The Veil (43 page)

Read The Veil Online

Authors: Stuart Meczes

BOOK: The Veil
7.05Mb size Format: txt, pdf, ePub

What the hell?

The colossal beast had reared right up onto her hind legs, sending water cascading down from her exposed body. Seven of her nine heads were stretched up vertically like taught rope, and the other two were dipped down into the sea. As I watched, I saw that her chest had started to physically swell, as if she were being pumped full of air.

“Del!” I shouted.

“Yeah?” he replied, spinning out the way of a claw attack and making his floating guns unload a quick succession of bullets into an offspring.

“What is the queen doing?”

He turned and then swore loudly. He cupped his hands around his mouth, letting the guns clatter to the floor. “The queen is going to attack! Everyone get behind cover,
now!”

The nearby Vengeful and several Lightwardens followed his advice immediately, dipping down behind turrets, staircases and containers. But several more were too deep in the battle to hear – either that or they weren’t interested in following the commands of a Guardian over their captain.

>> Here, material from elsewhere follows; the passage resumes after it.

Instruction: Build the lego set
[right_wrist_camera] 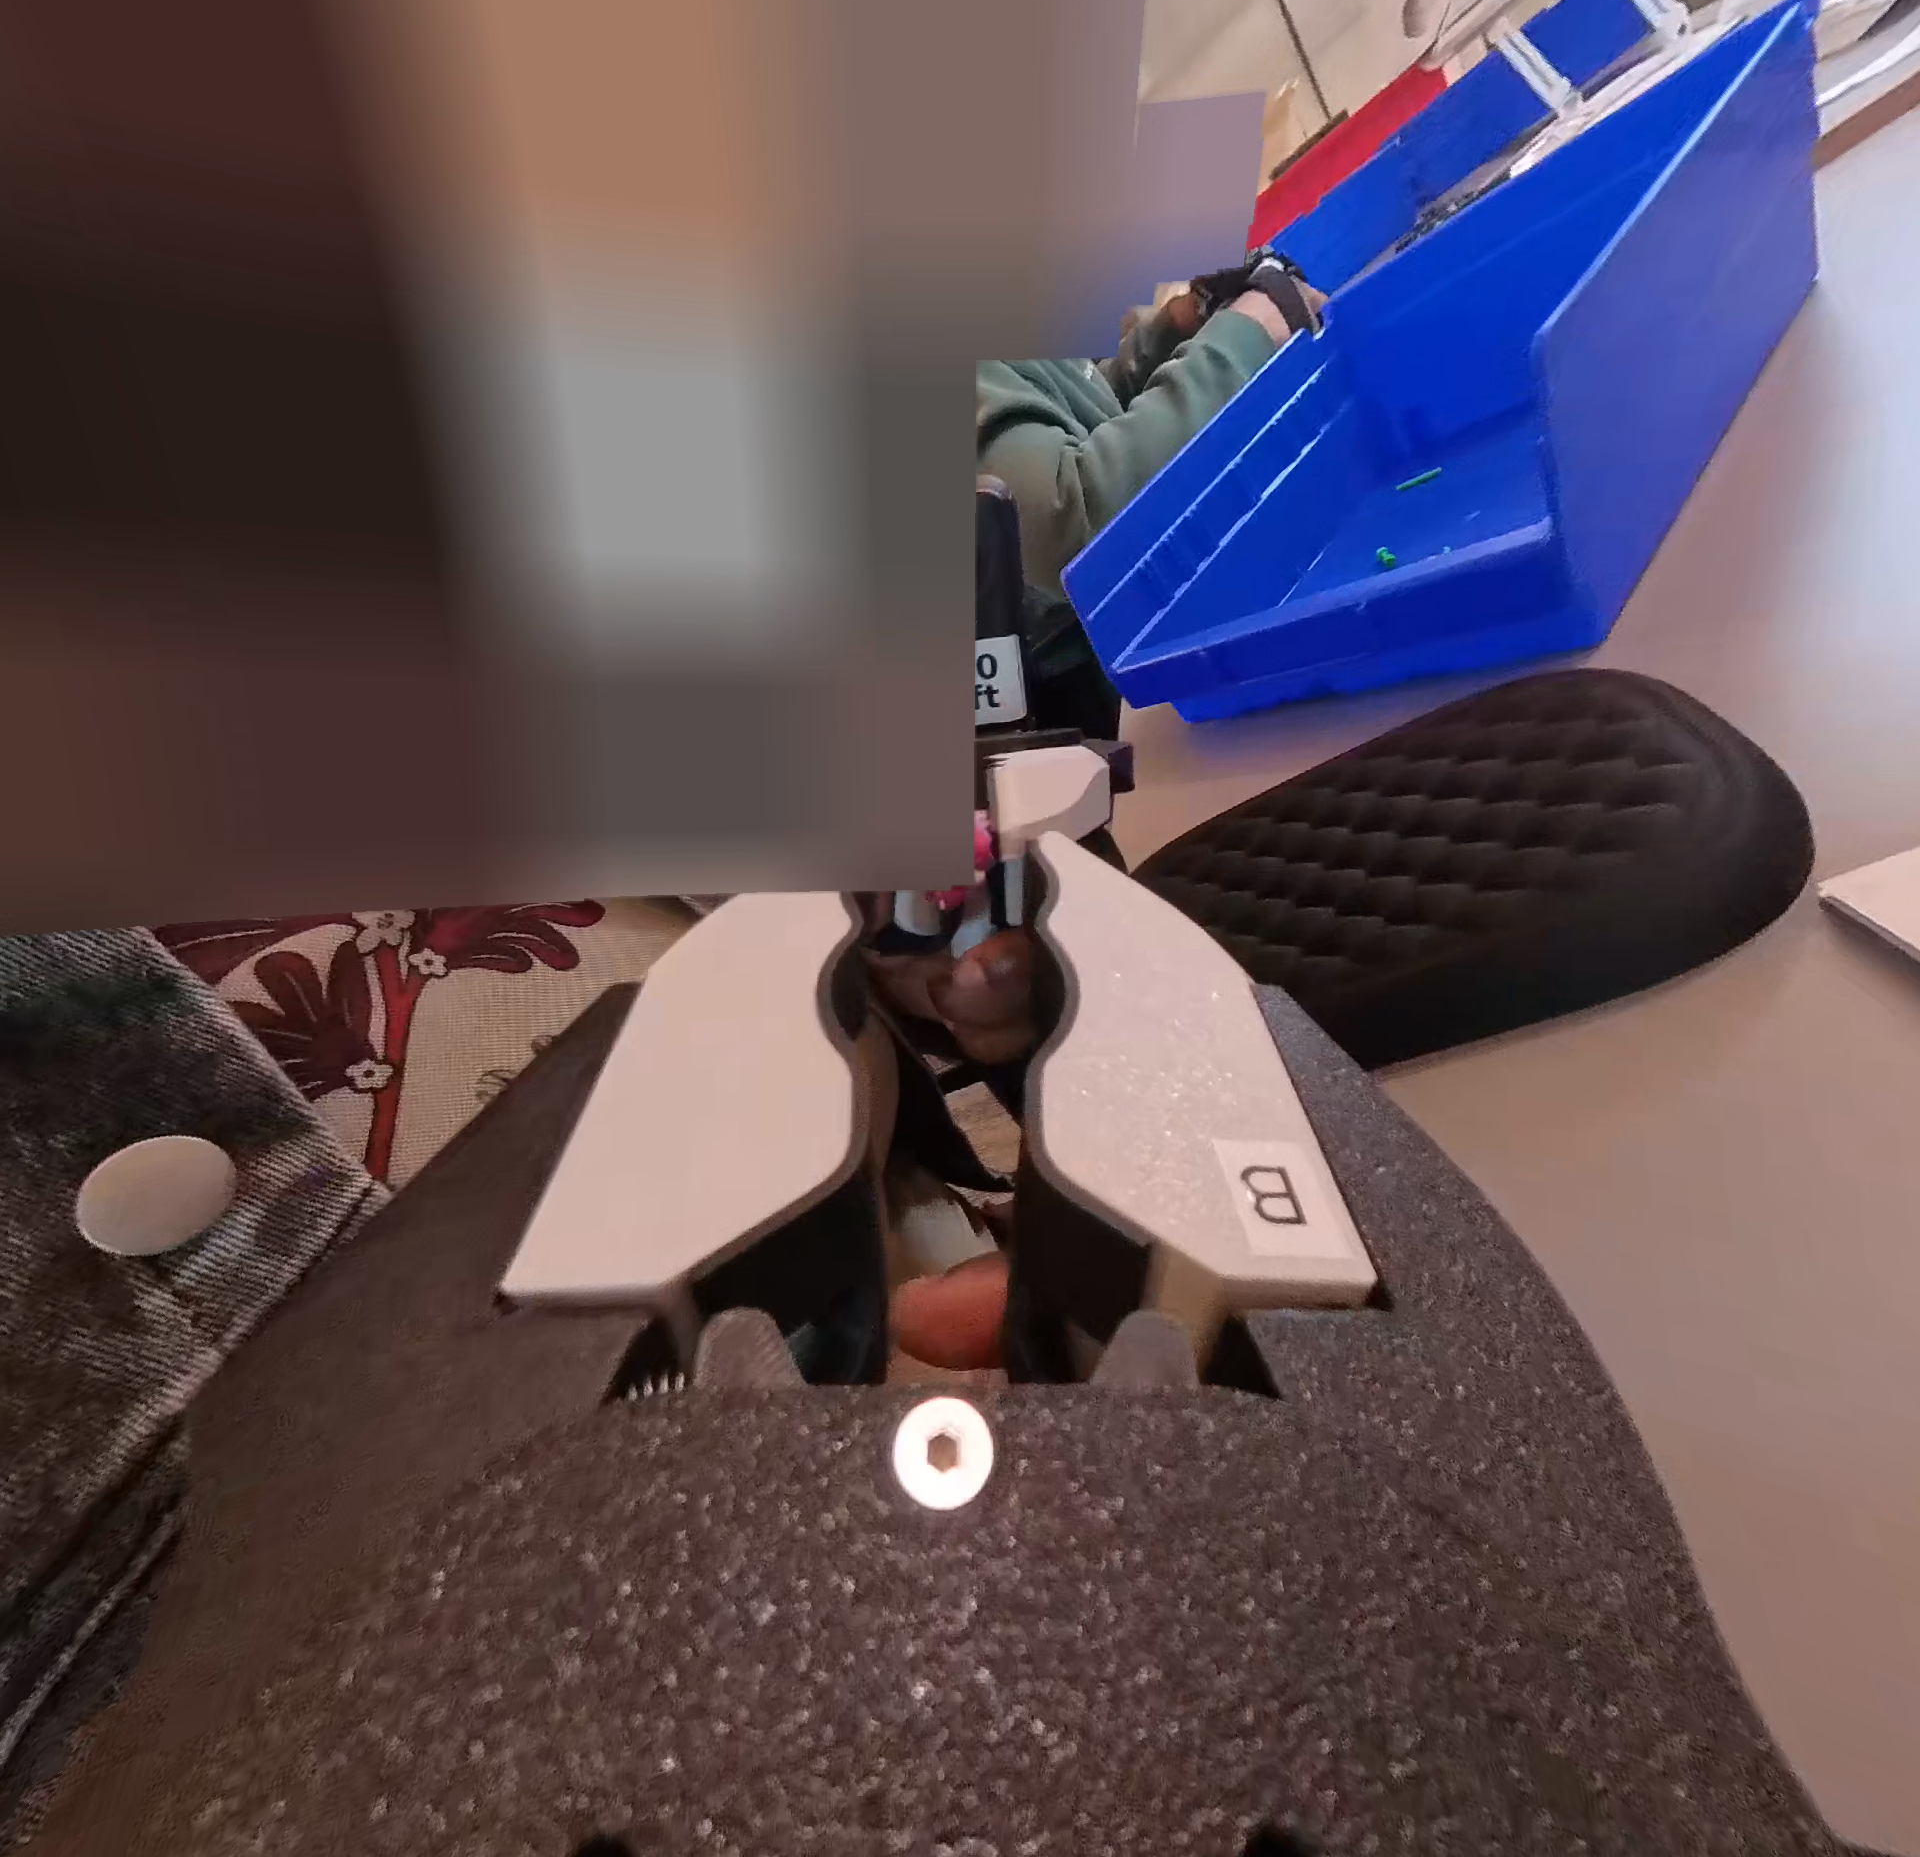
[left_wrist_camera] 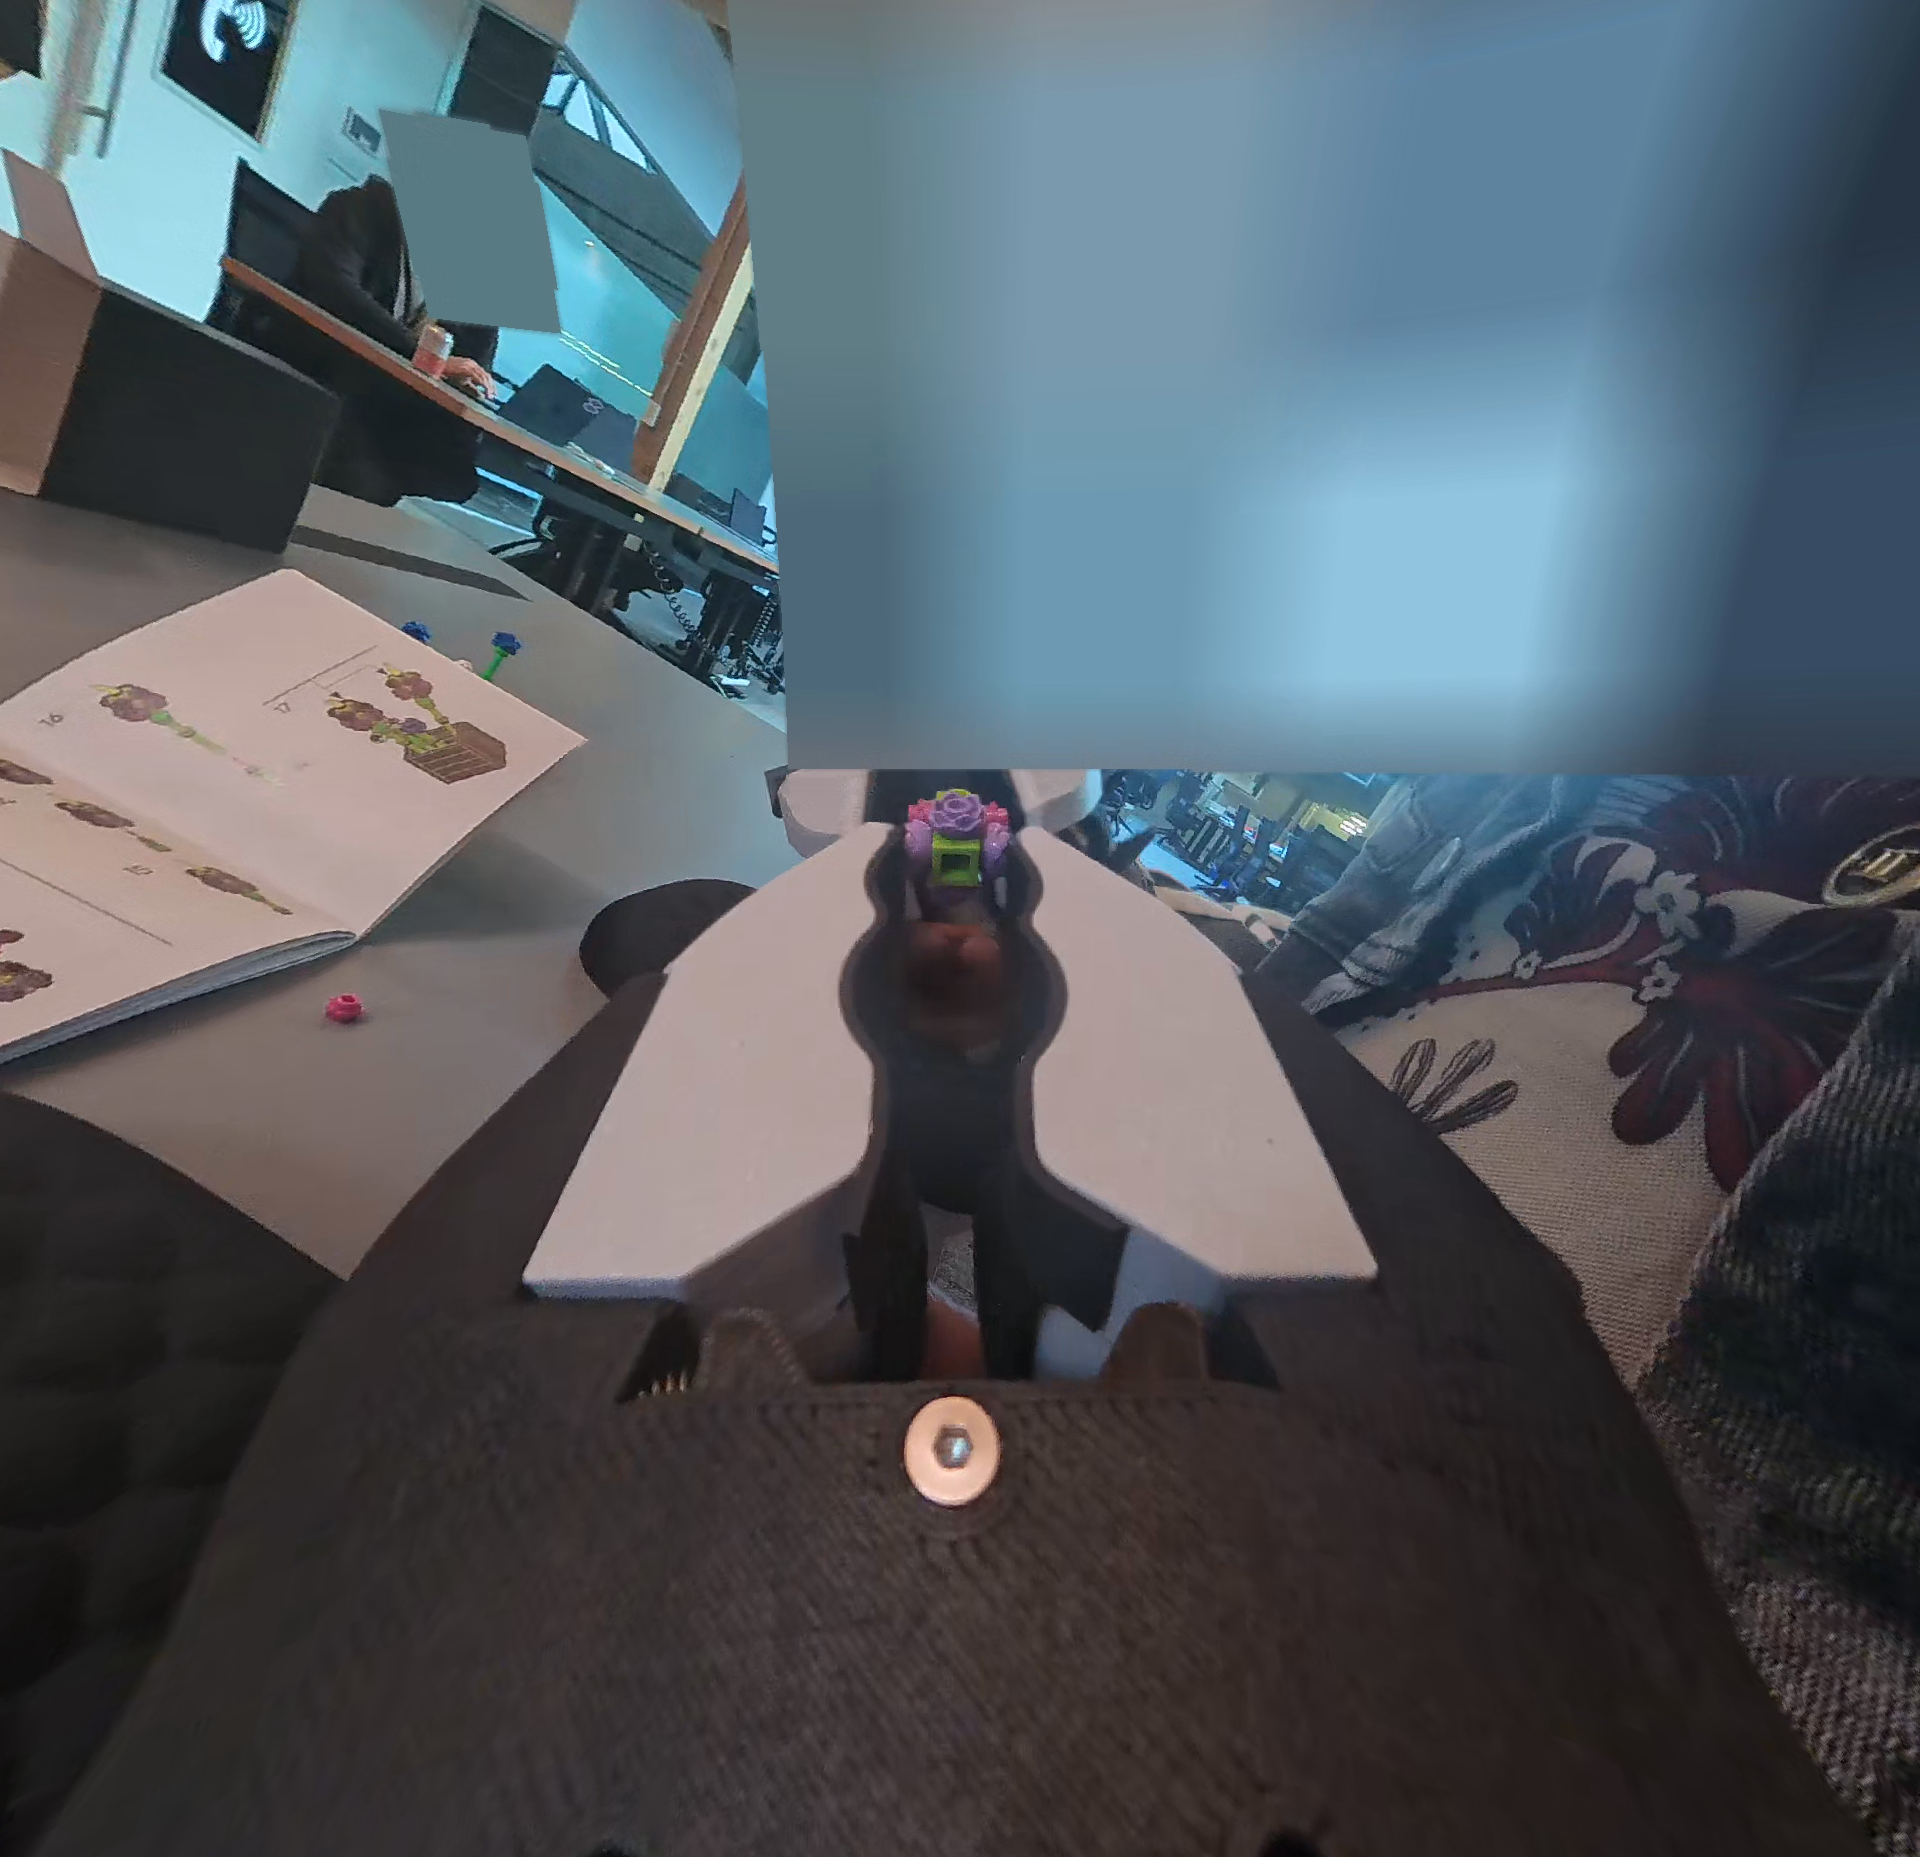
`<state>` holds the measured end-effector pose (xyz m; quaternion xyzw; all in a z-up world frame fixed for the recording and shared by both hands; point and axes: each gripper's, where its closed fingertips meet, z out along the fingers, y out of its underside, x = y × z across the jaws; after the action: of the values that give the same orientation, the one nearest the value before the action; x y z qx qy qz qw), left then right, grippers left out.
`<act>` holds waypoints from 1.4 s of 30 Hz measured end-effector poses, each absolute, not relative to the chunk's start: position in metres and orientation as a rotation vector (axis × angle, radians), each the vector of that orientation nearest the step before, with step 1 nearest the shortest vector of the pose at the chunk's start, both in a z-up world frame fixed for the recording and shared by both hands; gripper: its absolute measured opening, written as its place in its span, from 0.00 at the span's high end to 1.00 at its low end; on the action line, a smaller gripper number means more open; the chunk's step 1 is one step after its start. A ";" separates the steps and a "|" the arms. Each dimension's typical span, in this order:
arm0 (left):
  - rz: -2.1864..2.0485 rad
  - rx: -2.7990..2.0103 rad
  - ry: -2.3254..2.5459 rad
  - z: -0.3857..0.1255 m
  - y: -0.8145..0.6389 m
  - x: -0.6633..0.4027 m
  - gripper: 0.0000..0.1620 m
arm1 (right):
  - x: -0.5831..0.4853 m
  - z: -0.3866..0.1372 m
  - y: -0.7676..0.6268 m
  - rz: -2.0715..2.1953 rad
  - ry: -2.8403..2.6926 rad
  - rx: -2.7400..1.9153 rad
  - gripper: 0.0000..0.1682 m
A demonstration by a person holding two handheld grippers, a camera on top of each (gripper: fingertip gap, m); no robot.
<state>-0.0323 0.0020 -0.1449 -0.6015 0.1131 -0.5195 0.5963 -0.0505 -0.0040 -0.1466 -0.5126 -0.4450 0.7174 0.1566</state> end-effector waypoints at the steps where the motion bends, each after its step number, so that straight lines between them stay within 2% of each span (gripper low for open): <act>1: -1.200 -1.397 0.263 -0.145 0.002 -0.032 0.89 | -0.050 -0.147 -0.004 2.042 -1.272 -1.458 0.85; 7: -1.187 -1.412 0.271 -0.147 0.000 -0.030 0.89 | -0.045 -0.147 -0.008 1.919 -1.298 -1.357 0.89; 31: -1.082 -1.421 0.443 -0.142 -0.009 -0.019 0.90 | -0.036 -0.141 -0.015 1.847 -1.313 -1.236 0.90; 42: -1.130 -1.427 0.374 -0.142 -0.004 -0.022 0.89 | -0.036 -0.141 -0.010 1.880 -1.203 -1.267 0.90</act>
<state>-0.0223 -0.0038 -0.1416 -0.6152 0.1611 -0.4871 0.5986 -0.0365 -0.0097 -0.1408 -0.4736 -0.4495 0.7023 0.2836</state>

“Oh goddamn it!” swore Delagio. “Fools are gonna get themselves killed.”

“Listen to him!” I yelled at those who were still exposed, shooting and slicing at the Hydra offspring.

Delagio grabbed me and yanked me down behind the container. Hollie and Danny were already there, breathing deeply and waiting.

“We can’t worry about them now,” he breathed, his eyes wide and intense. “Wrap yourselves in the nettin’ as tight as y’all can.”

It’s almost like he’s battled a Hydra before. But surely it isn’t the sort of thing you survive and then don’t tell people about?

Delagio pushed his own hands and feet through the holes, wrapping the material tightly in his palms.

“What’s about to happen?” I breathed, scrambling with Danny and Hollie to weave myself into the netting.

Del peered around the corner and then ducked back, pressing his head against the container and closing his eyes. “That bitch is about to go all fire hose on our ass.”

A second later I heard the splash as the two heads rose out of the water. There was a crackle and Captain Garrat’s voice poured though the speakers. “Everyone get behind cover or inside the ship,
now
!”

But it was too late.

There was a furious rushing sound like an approaching tsunami and then a jet of dark water the circumference of a Boeing engine tore past us, smashing into the nearby wall so hard it almost tore right through. The furious Hydra Queen fired more devastating streams of water down onto the deck of I’orin. The Lightwardens who hadn’t listened to our warnings tumbled past in contorted balls of fractured limbs, gurgling and screaming as they were punched over the side of the warship or slammed into the walls hard enough that their bones were reduced to gravel. The container behind us groaned as it was hit by one of the jets and the netting securing it to the deck started to ping loose.

Crap, crap.

The water levels rose around us, coming up to our ankles and then our shins, as the unrelenting Hydra Queen kept blasting the ship with water. More of the container’s fixings snapped, and the unit slid forward a few feet, bulging against the net and pushing us with it. 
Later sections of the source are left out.